また、美容クリニックでの治療は痛いイメージや怖いイメージがつきものです。患者様の不安を軽減し、安心して治療を受けられるように接することも大事です。
そして、美容クリニックに来院される患者様は、コンプレックスを抱えていて、長年悩んでこられて、やっとの思いで来院した、という患者様も多くいらっしゃいます。
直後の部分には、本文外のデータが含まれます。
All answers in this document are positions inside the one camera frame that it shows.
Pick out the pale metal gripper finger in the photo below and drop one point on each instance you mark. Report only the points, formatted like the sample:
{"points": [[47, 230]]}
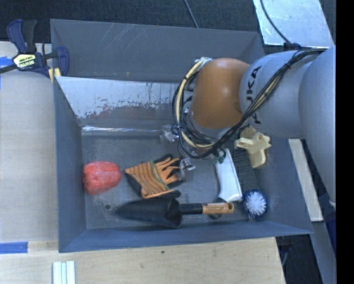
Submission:
{"points": [[187, 165], [169, 133]]}

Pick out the orange and black work glove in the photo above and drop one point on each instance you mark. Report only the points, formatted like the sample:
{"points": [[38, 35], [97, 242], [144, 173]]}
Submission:
{"points": [[148, 177]]}

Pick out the cream plastic cross-shaped fitting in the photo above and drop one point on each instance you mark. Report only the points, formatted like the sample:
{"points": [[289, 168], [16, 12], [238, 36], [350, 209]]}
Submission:
{"points": [[254, 145]]}

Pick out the blue and white round brush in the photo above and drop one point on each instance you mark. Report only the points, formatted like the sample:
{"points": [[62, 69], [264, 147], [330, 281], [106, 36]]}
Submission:
{"points": [[255, 204]]}

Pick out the red toy bell pepper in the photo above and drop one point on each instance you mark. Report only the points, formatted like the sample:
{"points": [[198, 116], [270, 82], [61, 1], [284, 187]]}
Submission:
{"points": [[101, 177]]}

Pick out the grey metal bin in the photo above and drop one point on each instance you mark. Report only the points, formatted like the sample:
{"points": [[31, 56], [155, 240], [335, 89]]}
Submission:
{"points": [[135, 55]]}

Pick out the pale wood flat board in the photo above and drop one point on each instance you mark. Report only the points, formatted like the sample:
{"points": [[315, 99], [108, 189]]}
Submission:
{"points": [[26, 158]]}

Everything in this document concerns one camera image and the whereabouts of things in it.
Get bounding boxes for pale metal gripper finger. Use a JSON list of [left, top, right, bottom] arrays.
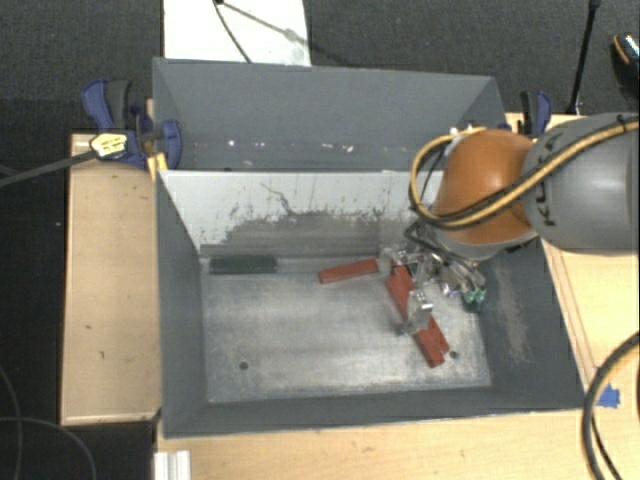
[[377, 248, 416, 276], [398, 289, 434, 337]]

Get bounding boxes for red-brown flat block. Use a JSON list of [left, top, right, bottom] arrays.
[[317, 258, 382, 285], [384, 264, 450, 369]]

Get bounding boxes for dark green flat block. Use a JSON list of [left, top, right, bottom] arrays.
[[208, 254, 279, 276]]

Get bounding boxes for pale wood board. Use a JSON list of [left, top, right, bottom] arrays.
[[60, 130, 164, 426]]

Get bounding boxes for grey metal bin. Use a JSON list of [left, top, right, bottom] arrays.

施術や手術の介助に入り、時にはカウンセリングにも入る看護師が患者様と過ごす時間が1番長いですから、患者様の気持ちに寄り添って信頼関係を築いていくこと。そして患者様に「ここのクリニックでやってよかった」と思ってもらえるように、少しでも前向きな気持ちになってもらえるようにサポートしていくことが看護師としての大切な役割になるでしょう。